Photo of the Week
FROM THE SCHS LIBRARY ARCHIVES
“How shall we know it is us without our past?”
– John Steinbeck
Jamesport, Originally Aquebogue, Settled in 1690s
by Wendy Polhemus-Annibell, Head Librarian
An idyllic view of the home of Charles Sidney Tuthill in Jamesport, c. 1880s. The building on the right and the wagons were used by Charles and his brother George Henry Tuthill in their undertaking establishment at Jamesport. (From the Riverhead Pictorial Collection of the Suffolk County Historical Society Library Archives. Image copyright © Suffolk County Historical Society. All rights reserved.)
The hamlet now called Jamesport was first settled in the 1690s and originally was called Aquebogue. It became Lower Aquebogue when another hamlet was established to the west called Upper Aquebogue. The name “Jamesport” refers to James Tuthill, who settled the area south of Lower Aquebogue on the Peconic Bay with his family in 1833. Over time Lower Aquebogue came to be called Jamesport, while the community one mile to the south previously called Jamesport came to be called South Jamesport. Upper Aquebogue became just Aquebogue.

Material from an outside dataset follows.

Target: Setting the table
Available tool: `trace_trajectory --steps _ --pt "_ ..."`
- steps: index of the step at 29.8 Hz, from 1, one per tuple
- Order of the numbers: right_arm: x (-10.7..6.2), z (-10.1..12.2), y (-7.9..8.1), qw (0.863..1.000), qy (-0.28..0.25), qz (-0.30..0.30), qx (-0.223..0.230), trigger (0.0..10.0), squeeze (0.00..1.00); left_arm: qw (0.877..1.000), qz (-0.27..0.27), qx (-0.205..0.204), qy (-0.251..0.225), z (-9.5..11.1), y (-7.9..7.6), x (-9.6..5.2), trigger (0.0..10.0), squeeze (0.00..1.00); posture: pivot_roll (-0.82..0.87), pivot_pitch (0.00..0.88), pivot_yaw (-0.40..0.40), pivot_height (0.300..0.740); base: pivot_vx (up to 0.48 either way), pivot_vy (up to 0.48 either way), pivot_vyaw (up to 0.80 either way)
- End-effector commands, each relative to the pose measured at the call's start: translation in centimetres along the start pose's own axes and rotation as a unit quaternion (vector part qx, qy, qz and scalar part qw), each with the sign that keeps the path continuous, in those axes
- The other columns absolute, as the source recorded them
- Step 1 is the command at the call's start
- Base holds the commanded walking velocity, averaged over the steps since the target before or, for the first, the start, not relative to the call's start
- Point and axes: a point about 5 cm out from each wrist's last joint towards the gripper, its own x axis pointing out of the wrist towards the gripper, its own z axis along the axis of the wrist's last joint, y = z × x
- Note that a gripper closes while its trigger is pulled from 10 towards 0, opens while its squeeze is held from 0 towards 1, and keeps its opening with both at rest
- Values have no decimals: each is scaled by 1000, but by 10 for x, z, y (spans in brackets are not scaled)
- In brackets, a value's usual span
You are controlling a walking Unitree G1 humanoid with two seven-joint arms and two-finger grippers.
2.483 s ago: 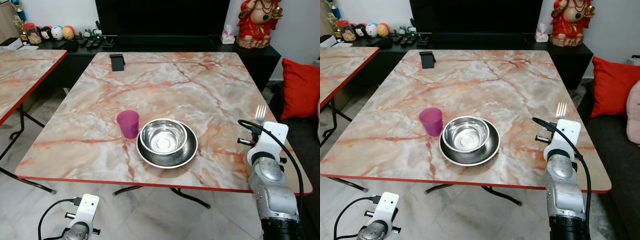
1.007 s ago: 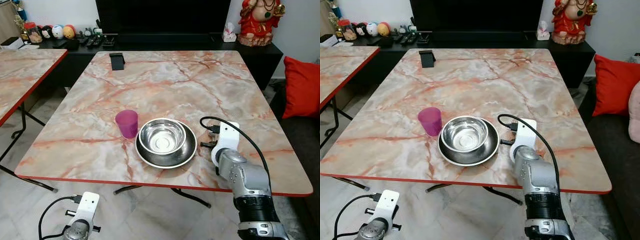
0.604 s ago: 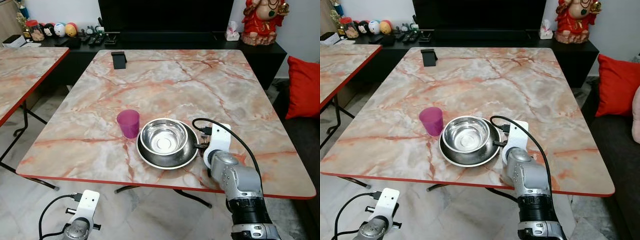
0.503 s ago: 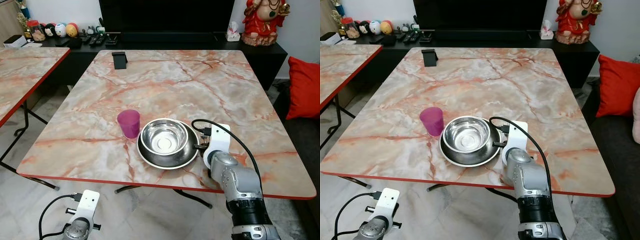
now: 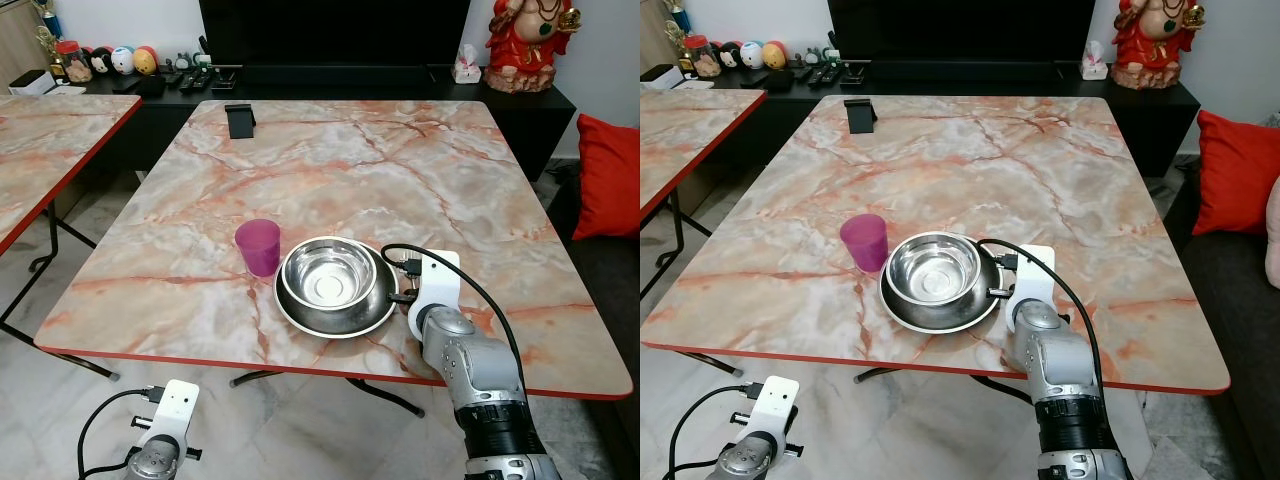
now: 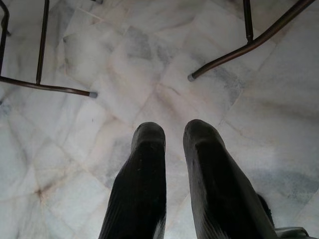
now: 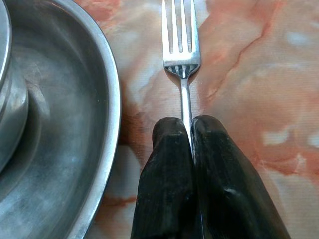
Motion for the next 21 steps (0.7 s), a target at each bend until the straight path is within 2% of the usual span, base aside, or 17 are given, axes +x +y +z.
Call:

By 1875 there were between 30 and 40 houses in South Jamesport. Each place was completely enclosed by painted picket fences. According to Ralph Albertson’s account in The Romance of Jamesport (1944), residents planted fruit trees rather than ornamental or shade trees. Everyone kept chickens, nearly everyone kept at least one pig, and several families kept a cow tethered by the side of the roadway. Horses were essential and there was a stable behind nearly every house.